Profile Dr Anna Hiley

Age 40

Roles GP and chief executive of social enterprise Inclusion Healthcare CIC

Place of work Practices in Leicester and clinics and prisons around the city

Hours worked per week 45

 

 

 

6.00

I typically start the day by doing a five-mile run with my dog. I use the hour to plan for the day, anticipate what will come up in meetings and prepare to make key decisions. After working with Leicester’s primary care service for homeless patients, my team launched the social enterprise Inclusion Healthcare in September 2009 and am now chief executive. Our core business is delivering an APMS contract to treat Leicester’s 1,000 homeless patients across three clinics. However, offering care to homeless people is getting harder – many have moved from hostels to private lets dispersed all over the city – and homelessness is becoming an invisible problem.

8.30

I work three clinical sessions a week, but mornings are usually filled with meetings. Tuesday mornings are set aside for an update on Inclusion’s business developments, the financial position, feedback from the business units and any crucial staffing issues. 

11.30

I grab a coffee before our clinical excellence meeting with the key members of our new substance misuse service. At the moment, one of the big challenges is trying to get test results – for example, for blood-borne viruses – and follow-up treatment more quickly. We’d like to set up a patient record that staff could access across the city, but this raises issues of data protection and confidentiality.

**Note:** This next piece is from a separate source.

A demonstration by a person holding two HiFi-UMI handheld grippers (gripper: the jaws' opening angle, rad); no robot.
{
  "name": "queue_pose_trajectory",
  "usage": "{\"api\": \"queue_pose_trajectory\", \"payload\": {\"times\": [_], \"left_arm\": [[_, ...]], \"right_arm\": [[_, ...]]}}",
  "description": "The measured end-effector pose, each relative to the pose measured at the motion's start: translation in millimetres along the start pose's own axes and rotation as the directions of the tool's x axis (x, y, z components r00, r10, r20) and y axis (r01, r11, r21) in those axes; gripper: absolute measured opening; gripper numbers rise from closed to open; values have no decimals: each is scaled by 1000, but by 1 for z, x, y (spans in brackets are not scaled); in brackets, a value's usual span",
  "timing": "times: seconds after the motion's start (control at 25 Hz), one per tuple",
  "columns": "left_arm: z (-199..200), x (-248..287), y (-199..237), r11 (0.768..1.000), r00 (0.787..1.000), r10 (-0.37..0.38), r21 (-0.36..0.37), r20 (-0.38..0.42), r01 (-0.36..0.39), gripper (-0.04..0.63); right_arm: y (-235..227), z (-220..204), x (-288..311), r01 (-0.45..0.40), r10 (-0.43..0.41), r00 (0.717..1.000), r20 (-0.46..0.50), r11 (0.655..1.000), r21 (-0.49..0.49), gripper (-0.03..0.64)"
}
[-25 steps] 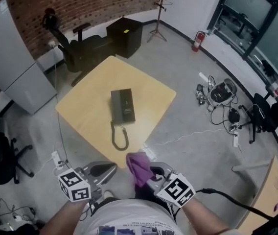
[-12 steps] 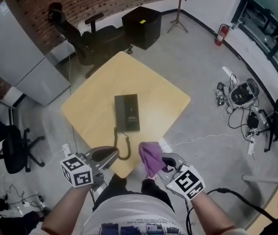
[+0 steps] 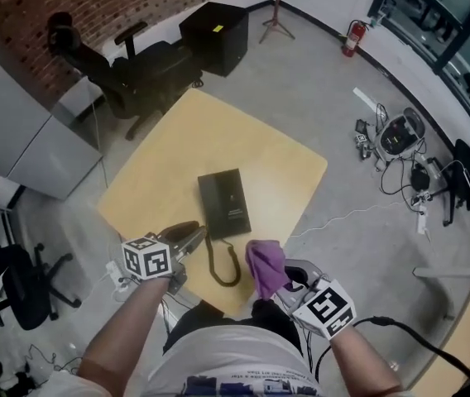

We also look at performance data. Our substance misuse contract is partly funded on a payment by results tariff (for instance, for programme completion) and we never rely on that funding until results  have been achieved.

Once a month I also meet with my mentor. There is a huge difference between being a GP and a chief executive of a social enterprise. Leadership can be isolating. It has been a steep learning curve.

13.00

Today I will be chairing a case review meeting with a multidisciplinary team. There has never been proper training for GPs in substance misuse, and it overlaps with mental health, so these meetings are crucial so that GPs learn on the job.

Treatment workers, GPSIs and nurse prescribers can also benefit from advice and support during the meeting, and as clinical governance lead, I can oversee quality of care.

15.00 

Next, I drive to the specialist criminal justice substance misuse clinic to work with service users in compulsory drug treatment. This includes anyone who the police or court have identified as having a substance misuse problem – for example, someone who has been caught shoplifting to fund their drug habit.

I enjoy doing assessments and review appointments with these patients and am constantly impressed by their resilience and capacity for change. Patient contact always reminds me why I am a GP.

18.30

Once or twice a week I cover an evening clinic for HMP Leicester’s integrated drug treatment service.

All new prisoners get a full assessment for drug and alcohol dependence followed by drug testing and prescribing for alcohol, benzodiazepine or opiate withdrawal symptoms. If they are dependent they will start to go into withdrawal within 24 hours, which is potentially life-threatening.

As a GP in prison, my conflict management skills have become very well developed. Being consistent and treating people with respect helps. It can be an advantage being a woman, because I can develop a different relationship with the male prisoners than a man could, and I feel less likely to get into threatening situations.

21.00

At home I catch up on emails and write another section of whatever report or board paper I’m working on, glass of wine in hand. Dealing with vulnerable groups such as we do can be difficult – the average life expectancy of a homeless person is still only in the mid-40s. But we do see people recover too – some even come back to be mentors to other patients with drug and alcohol problems.